On May 17, approximately 106 people on the Wheat Quality Council’s 2023 winter wheat tour made their way from Colby to Wichita, Kansas, stopping in wheat fields along six different routes.
Wednesday’s wheat tour scouts made 276 stops at wheat fields across western, central and southern Kansas, and into northern counties in Oklahoma. The wheat in Southwest Kansas looks rough, with intense drought conditions, poor stands and some freeze damage. During the tour, participants saw how far east these drought conditions reached. Short wheat plants even extended into central Kansas, like around Wichita. In central Kansas, many scouts reported seeing hail damaged wheat, and the first apparent signs of pest damage.
The calculated yield from all cars was 27.5 bushels per acre. This yield estimate is only for the fields that will make it to harvest, and does not account for the large amount of abandoned fields that were seen. Scouts were able to mainly use the late season formula provided by U.S. Department of Agriculture’s National Agricultural Statistics Service, which includes counting wheat heads, number of spikelets and kernels per spikelet
The calculated yields were based on this formula, but many tour participants remarked that those yields seemed high. The wheat is so short that some of the heads will not be able to be picked up by the combines at harvest. The yield formula doesn’t take abandonment, disease, pests or weed pressure into consideration. Scouts saw some instances of wheat streak mosaic virus, into areas farther east than expected or typical, but western Kansas didn’t have many instances of WSMV because of the drought.
Mike Shulte from Oklahoma Wheat Commission reported that the state’s production estimate numbers, presented at the Oklahoma Grain Feed Association, were 49.9 million bushels, with about 2.2 million acres of wheat harvested out of 4.6 million acres planted. They had an estimated yield of 23 bushels per acre. Shulte reported the four largest wheat producing counties in Oklahoma are looking very rough, extremely dry. They did not receive enough moisture, and many farmers are cutting their wheat for hay.

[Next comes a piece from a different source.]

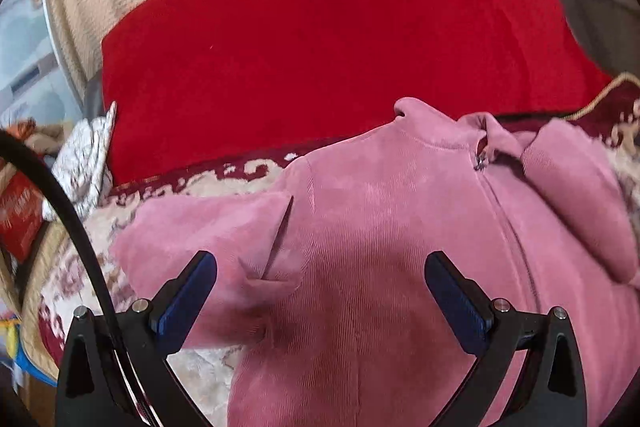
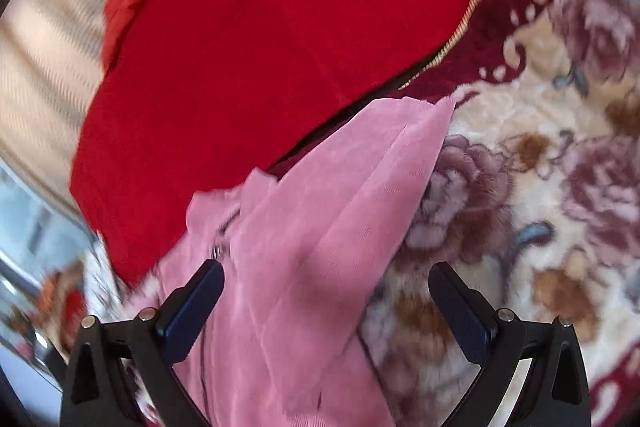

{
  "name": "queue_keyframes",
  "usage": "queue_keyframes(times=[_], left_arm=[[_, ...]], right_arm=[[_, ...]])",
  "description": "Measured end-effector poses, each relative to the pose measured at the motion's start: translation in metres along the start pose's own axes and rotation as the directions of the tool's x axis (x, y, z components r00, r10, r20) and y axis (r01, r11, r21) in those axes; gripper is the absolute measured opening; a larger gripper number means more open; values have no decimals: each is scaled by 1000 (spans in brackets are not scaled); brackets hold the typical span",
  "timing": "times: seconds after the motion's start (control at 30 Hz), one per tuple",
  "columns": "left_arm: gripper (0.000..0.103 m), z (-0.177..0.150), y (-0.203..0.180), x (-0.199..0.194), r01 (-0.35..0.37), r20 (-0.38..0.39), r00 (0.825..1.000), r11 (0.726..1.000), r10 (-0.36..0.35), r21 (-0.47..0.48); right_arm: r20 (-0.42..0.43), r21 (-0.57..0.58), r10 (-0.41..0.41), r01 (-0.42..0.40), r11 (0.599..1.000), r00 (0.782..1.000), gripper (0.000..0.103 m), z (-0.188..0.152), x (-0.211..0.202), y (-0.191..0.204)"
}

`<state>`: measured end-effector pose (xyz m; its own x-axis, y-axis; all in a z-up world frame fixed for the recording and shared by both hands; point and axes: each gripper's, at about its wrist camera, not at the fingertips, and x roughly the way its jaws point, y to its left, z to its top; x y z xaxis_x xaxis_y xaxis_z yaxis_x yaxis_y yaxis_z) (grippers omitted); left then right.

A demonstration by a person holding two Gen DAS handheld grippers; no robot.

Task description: Fold large clothes

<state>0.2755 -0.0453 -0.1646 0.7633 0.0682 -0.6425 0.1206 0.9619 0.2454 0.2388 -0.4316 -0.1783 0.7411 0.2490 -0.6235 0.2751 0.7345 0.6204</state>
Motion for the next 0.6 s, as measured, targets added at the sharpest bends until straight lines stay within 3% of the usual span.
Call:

Many of the day’s drivers were able to introduce wheat tour participants to farmers around western Kansas. Getting this chance for end users to talk with producers gives everyone across the industry a glimpse into each other’s lives and how they contribute to the “grain chain.”
For one participant, Mariam Dunlin with Ardent Mills, this was her first wheat tour.

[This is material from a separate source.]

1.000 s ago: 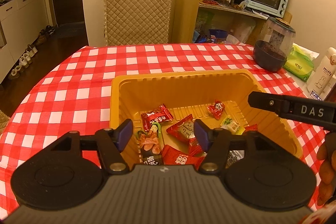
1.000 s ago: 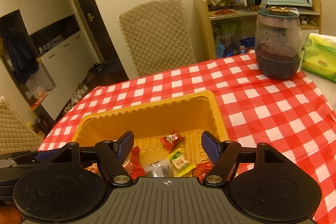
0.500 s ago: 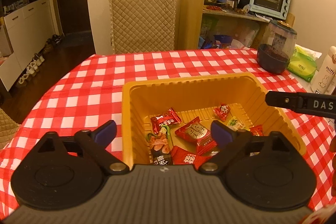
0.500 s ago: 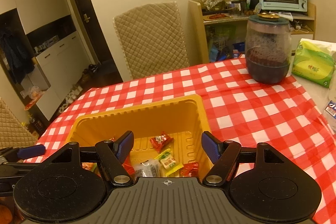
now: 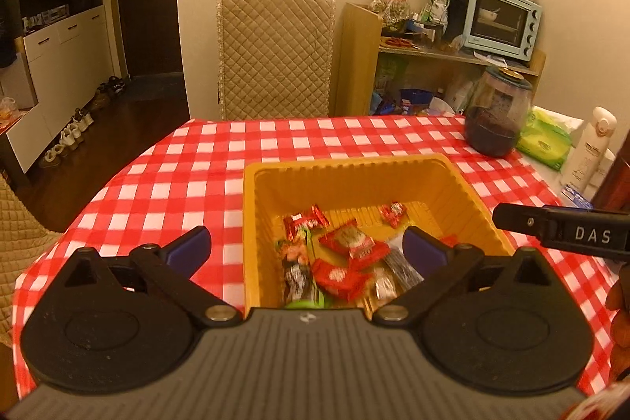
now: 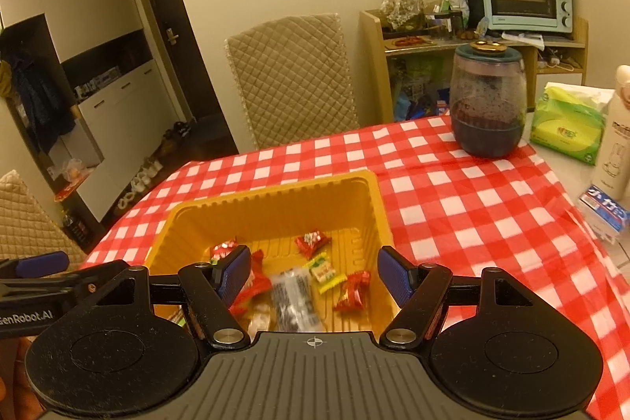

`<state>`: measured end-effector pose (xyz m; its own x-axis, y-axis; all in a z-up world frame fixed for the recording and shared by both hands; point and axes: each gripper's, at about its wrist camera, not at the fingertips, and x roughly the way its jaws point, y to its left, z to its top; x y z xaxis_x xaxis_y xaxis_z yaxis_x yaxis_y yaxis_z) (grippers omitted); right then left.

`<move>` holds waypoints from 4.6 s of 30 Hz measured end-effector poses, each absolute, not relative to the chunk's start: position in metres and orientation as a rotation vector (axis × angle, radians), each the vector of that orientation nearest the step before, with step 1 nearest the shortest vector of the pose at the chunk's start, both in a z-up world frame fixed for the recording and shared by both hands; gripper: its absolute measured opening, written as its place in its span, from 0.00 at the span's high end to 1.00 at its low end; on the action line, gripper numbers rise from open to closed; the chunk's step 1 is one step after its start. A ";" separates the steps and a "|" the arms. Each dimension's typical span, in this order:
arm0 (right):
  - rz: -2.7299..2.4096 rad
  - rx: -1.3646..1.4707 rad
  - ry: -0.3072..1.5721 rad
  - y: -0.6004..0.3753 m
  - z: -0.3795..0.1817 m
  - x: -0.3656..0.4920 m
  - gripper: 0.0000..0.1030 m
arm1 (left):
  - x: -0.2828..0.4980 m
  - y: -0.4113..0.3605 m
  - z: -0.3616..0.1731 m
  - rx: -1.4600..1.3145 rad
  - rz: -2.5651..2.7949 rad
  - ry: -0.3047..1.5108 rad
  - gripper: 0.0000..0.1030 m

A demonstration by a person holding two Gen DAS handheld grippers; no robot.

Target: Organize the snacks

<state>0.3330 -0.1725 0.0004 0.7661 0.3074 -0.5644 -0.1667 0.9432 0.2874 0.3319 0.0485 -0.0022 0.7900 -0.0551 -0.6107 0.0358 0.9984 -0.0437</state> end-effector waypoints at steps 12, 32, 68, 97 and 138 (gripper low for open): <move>0.247 0.188 0.650 -0.181 0.022 0.236 0.31 | 0.235 0.045 0.026 -0.043 -0.007 0.657 0.00; 0.245 0.148 0.634 -0.186 0.082 0.086 0.16 | 0.077 0.028 0.083 -0.110 0.047 0.628 0.00; 0.235 0.105 0.587 -0.196 0.115 -0.024 0.15 | -0.019 0.010 0.110 -0.108 0.050 0.599 0.00; 0.233 0.110 0.590 -0.196 0.114 -0.022 0.15 | -0.017 0.009 0.109 -0.107 0.045 0.604 0.00; 0.231 0.122 0.595 -0.199 0.104 -0.021 0.15 | -0.018 0.006 0.104 -0.109 0.041 0.611 0.00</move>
<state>-0.0211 -0.1986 0.1042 0.8036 0.2496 -0.5403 -0.1798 0.9672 0.1795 -0.0185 0.0061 0.1043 0.8184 0.0058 -0.5746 -0.0706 0.9934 -0.0905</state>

“I have been so excited to be able to get out into the field, see the wheat growing, talk to farmers, learn more about the industry that I really only have a small materialist snapshot of what actually happens,” Dunlin said. “The first day I was with a farmer that was one of people in my car, just learning about how much management for several years goes into producing the wheat crop. You might be planting cover crop, beans, soybeans, corn, for three and four years, you might be leaving your field fallow to be able to for one year grow, hopefully grow a wheat crop that will pay off and be a high yield, high quality crop and just getting to know about that I think has been a massive eye opener.”
Wheat Tour 23 continues Thursday with six routes between Wichita and Manhattan.